Would you filter these records and copy every line that has the word "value"?

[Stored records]

────────────────

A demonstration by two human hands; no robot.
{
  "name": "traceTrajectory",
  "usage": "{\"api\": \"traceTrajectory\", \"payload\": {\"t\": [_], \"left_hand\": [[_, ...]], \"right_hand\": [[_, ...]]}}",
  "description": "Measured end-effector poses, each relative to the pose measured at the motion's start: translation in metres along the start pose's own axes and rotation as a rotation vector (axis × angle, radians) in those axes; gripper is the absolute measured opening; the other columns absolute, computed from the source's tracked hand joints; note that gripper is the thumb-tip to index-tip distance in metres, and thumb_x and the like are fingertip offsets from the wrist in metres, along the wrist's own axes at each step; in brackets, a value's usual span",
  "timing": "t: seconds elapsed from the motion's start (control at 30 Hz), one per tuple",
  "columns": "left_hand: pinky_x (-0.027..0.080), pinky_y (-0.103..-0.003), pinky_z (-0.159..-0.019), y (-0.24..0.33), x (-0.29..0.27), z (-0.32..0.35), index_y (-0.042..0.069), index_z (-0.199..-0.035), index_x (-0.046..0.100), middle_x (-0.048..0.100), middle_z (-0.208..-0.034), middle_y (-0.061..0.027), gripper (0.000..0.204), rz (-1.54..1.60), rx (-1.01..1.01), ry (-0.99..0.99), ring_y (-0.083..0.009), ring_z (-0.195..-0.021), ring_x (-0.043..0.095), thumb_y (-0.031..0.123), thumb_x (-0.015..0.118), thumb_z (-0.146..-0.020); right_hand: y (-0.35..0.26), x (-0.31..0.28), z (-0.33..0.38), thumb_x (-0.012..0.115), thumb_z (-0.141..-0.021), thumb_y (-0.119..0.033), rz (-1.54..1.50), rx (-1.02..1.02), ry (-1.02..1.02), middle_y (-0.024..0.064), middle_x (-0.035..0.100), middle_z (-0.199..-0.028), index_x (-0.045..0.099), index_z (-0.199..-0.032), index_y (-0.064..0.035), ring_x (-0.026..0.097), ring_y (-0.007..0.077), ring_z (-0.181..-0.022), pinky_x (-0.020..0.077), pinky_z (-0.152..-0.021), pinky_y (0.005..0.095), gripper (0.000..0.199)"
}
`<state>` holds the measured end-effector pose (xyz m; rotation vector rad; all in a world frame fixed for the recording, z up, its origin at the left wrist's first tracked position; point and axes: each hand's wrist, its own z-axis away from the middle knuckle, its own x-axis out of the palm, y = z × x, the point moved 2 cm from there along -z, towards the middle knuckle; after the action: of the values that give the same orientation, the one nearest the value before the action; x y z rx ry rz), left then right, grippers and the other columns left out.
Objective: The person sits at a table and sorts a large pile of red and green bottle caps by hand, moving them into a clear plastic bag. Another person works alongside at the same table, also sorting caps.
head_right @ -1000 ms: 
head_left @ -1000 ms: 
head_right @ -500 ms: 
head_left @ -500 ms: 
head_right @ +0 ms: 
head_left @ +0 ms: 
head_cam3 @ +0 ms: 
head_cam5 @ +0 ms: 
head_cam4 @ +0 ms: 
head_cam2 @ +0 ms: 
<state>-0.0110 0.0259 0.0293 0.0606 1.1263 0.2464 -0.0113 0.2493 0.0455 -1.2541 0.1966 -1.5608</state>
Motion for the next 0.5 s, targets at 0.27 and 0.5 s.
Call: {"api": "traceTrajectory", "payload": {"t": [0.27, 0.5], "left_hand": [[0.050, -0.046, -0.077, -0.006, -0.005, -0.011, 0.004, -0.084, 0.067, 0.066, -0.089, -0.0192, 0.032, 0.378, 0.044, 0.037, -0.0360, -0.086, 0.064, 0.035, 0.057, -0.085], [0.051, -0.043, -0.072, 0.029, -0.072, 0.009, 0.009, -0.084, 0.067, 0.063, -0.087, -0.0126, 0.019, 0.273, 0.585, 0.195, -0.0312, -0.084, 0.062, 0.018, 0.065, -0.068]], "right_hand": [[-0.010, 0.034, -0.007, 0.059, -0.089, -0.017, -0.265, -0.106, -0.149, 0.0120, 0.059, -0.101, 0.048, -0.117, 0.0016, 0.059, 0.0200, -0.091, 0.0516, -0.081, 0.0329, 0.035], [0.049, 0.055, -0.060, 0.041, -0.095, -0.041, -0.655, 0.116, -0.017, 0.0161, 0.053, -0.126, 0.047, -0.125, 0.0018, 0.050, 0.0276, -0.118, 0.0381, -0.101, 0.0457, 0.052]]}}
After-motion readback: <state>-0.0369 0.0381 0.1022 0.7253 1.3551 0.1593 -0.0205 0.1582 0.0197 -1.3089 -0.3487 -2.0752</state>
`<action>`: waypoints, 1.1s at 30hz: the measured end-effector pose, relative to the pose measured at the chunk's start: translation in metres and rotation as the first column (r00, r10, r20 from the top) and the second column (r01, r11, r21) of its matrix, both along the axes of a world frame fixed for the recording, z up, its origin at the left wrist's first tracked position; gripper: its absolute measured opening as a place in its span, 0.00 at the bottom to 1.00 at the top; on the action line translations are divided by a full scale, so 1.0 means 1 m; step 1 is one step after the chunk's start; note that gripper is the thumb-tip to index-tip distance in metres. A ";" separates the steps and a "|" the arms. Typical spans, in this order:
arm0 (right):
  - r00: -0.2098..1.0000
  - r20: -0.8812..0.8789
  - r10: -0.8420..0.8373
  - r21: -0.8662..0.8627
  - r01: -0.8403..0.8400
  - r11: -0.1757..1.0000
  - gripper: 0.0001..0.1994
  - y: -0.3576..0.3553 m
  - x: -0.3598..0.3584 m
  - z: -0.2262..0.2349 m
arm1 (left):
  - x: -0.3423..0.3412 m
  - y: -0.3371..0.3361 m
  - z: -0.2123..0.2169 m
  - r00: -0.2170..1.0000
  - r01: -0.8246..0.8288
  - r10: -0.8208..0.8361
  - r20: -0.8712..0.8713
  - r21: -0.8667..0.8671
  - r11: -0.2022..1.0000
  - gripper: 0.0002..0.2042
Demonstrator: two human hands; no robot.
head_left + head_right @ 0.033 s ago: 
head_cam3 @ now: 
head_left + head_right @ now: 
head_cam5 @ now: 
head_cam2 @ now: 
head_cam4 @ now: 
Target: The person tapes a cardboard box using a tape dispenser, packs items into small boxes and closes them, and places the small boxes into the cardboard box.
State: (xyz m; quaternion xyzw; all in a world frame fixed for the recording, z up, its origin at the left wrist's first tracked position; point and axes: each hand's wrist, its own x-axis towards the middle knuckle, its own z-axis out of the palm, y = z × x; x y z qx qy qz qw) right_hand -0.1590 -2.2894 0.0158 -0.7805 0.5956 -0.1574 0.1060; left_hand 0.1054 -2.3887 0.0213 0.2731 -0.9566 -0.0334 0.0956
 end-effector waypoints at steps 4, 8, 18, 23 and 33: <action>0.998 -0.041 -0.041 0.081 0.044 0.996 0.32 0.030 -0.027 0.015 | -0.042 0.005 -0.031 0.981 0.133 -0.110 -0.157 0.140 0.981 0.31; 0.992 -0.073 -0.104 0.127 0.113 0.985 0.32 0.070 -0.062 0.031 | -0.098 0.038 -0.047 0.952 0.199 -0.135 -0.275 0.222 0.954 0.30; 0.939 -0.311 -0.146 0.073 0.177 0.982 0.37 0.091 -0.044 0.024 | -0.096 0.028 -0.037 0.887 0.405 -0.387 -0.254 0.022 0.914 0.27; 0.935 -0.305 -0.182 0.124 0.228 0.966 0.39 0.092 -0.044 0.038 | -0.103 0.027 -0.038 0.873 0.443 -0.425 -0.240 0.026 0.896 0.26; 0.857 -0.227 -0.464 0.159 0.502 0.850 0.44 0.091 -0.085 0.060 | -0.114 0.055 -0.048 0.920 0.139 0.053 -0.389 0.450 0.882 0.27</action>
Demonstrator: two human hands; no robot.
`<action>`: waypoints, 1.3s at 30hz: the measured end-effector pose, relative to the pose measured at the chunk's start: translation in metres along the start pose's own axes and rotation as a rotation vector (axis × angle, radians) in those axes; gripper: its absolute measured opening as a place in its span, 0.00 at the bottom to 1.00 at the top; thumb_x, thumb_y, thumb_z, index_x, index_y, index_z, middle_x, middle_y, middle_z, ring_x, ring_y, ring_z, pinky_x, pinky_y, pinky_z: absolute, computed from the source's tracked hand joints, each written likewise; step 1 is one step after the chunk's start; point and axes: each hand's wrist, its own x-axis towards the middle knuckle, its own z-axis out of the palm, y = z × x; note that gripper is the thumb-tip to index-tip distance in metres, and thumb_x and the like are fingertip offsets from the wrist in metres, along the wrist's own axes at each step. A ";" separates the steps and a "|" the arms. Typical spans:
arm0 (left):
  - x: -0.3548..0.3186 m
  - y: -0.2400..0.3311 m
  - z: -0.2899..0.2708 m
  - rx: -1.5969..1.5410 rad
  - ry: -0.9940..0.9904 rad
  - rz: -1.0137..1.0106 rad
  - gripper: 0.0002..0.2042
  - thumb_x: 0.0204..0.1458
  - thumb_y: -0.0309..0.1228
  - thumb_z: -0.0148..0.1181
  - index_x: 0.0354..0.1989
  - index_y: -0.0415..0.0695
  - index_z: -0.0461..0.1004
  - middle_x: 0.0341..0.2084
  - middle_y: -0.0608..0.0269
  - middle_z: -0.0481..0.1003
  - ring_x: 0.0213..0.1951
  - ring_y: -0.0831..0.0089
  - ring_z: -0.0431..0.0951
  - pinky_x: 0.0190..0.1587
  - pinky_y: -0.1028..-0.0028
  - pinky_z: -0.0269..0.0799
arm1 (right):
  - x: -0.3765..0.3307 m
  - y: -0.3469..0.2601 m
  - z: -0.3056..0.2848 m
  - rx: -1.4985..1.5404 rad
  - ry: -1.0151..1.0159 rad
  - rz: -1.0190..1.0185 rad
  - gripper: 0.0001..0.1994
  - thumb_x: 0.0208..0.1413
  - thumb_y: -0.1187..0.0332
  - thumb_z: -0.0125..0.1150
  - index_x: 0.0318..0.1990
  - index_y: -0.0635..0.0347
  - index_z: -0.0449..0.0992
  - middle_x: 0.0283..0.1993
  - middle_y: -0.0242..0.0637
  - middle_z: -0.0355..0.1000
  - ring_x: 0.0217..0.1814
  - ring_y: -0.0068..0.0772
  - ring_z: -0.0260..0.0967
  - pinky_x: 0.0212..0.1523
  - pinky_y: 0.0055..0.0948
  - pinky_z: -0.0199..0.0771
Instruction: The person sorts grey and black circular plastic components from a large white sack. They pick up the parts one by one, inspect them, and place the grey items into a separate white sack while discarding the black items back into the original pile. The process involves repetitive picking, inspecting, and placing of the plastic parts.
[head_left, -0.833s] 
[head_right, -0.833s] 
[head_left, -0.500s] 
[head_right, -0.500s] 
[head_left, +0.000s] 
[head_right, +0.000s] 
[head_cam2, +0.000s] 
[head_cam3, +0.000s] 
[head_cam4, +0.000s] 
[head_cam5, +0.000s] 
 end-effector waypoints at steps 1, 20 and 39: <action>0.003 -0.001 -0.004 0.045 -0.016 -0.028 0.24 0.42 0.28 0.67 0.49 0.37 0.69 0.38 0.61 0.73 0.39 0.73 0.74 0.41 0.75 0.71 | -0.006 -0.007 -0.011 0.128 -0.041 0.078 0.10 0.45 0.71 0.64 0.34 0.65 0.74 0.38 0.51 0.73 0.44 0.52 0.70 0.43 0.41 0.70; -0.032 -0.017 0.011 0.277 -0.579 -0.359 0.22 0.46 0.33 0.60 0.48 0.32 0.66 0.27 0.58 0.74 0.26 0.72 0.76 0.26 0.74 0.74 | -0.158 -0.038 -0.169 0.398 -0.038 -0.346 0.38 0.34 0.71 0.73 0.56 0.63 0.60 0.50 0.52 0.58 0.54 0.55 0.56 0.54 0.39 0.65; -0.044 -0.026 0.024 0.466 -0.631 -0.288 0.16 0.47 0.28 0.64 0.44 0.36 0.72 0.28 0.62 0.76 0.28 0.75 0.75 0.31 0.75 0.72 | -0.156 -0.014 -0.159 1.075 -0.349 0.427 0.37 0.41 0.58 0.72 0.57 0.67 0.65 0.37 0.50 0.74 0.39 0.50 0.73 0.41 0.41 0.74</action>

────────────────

● **COMPLETED TASK**:
  "description": "Measured end-effector poses, each relative to the pose measured at the motion's start: translation in metres along the start pose's own axes and rotation as a rotation vector (axis × angle, radians) in those axes; gripper is the absolute measured opening; the other columns absolute, computed from the source's tracked hand joints; note that gripper is the thumb-tip to index-tip distance in metres, and thumb_x and the like are fingertip offsets from the wrist in metres, along the wrist's own axes at each step; in brackets, a value's usual span",
`<state>` holds the measured end-effector pose (xyz m; rotation vector rad; all in a world frame fixed for the recording, z up, its origin at the left wrist's first tracked position; point and axes: each hand's wrist, its own z-axis away from the middle knuckle, its own x-axis out of the palm, y = z × x, the point moved 2 cm from there along -z, towards the middle knuckle; after the action: of the values that give the same orientation, the one nearest the value before the action; x y z rx ry rz), left then right, grippers and the other columns left out.

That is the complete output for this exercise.